── GIVEN INFORMATION ──
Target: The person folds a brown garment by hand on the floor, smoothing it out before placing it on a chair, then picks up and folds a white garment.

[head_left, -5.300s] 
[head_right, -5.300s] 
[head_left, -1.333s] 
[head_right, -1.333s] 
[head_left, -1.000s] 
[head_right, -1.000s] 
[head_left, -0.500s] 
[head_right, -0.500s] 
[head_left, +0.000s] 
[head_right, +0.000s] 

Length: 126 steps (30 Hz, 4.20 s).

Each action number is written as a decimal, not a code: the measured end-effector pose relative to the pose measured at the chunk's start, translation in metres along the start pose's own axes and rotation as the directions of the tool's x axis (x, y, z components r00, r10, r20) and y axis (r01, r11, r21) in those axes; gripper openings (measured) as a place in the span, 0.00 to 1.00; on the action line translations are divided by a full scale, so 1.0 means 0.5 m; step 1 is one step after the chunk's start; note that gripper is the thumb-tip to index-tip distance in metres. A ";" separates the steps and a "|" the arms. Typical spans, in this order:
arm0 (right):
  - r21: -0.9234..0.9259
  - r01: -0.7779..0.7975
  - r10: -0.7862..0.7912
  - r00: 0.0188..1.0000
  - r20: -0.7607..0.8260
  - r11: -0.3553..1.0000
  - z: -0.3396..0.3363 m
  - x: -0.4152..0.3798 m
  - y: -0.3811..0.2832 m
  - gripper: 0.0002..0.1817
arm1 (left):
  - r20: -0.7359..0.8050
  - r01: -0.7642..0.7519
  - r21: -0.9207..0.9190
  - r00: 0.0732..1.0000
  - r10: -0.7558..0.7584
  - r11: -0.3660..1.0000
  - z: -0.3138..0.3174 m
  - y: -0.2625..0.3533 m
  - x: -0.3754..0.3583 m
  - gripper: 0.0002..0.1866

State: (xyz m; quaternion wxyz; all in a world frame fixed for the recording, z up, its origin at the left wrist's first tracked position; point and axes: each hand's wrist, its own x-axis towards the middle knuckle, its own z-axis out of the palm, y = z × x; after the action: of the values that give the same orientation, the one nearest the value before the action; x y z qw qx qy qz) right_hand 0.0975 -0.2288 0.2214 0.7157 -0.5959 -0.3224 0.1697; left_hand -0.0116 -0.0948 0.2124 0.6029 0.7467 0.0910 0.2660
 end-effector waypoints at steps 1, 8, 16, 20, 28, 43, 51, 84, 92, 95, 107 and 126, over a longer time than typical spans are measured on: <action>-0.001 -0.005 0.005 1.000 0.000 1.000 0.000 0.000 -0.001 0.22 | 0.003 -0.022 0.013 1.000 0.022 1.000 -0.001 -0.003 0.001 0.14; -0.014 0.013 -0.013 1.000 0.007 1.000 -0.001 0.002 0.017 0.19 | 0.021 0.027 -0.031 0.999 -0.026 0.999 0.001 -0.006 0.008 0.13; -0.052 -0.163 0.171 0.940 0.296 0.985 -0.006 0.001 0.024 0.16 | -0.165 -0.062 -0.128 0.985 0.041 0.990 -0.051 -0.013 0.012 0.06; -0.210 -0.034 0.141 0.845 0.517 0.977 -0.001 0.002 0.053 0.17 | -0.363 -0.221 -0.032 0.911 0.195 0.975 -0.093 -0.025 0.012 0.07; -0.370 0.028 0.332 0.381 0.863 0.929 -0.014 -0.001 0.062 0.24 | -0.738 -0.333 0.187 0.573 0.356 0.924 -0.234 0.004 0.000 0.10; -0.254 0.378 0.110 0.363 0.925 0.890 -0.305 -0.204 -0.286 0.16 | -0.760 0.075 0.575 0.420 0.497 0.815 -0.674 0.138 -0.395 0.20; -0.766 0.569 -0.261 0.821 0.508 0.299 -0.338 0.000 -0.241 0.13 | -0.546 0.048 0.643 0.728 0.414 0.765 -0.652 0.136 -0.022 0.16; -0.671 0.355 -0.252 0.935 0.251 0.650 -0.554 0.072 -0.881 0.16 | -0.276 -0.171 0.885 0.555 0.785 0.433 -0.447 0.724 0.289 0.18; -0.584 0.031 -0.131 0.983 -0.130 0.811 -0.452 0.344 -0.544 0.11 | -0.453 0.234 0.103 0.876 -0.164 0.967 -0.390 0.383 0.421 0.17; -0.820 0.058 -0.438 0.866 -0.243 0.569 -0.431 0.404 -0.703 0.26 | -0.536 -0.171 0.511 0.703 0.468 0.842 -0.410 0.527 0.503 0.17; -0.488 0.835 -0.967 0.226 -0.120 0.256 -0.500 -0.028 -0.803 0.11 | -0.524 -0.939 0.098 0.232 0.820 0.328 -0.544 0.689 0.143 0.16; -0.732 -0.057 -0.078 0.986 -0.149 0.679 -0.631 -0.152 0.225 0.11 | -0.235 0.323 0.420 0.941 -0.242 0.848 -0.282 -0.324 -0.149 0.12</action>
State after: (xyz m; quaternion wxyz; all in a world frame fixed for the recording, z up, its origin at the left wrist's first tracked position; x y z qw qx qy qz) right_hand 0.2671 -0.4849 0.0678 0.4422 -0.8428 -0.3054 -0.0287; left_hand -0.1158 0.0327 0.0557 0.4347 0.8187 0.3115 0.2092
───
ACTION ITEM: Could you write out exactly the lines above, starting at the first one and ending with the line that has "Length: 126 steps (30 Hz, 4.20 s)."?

EXERCISE SOLUTION:
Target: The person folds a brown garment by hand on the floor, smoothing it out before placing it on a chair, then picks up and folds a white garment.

[head_left, -5.300s] 
[head_right, -5.300s] 
[head_left, -1.333s] 
[head_right, -1.333s] 
[head_left, -1.000s] 
[head_right, -1.000s] 
[head_left, -0.500s] 
[head_right, -0.500s] 
[head_left, +0.000s] 
[head_right, +0.000s] 

Length: 126 steps (30 Hz, 4.20 s).

Nothing else is needed to complete the answer.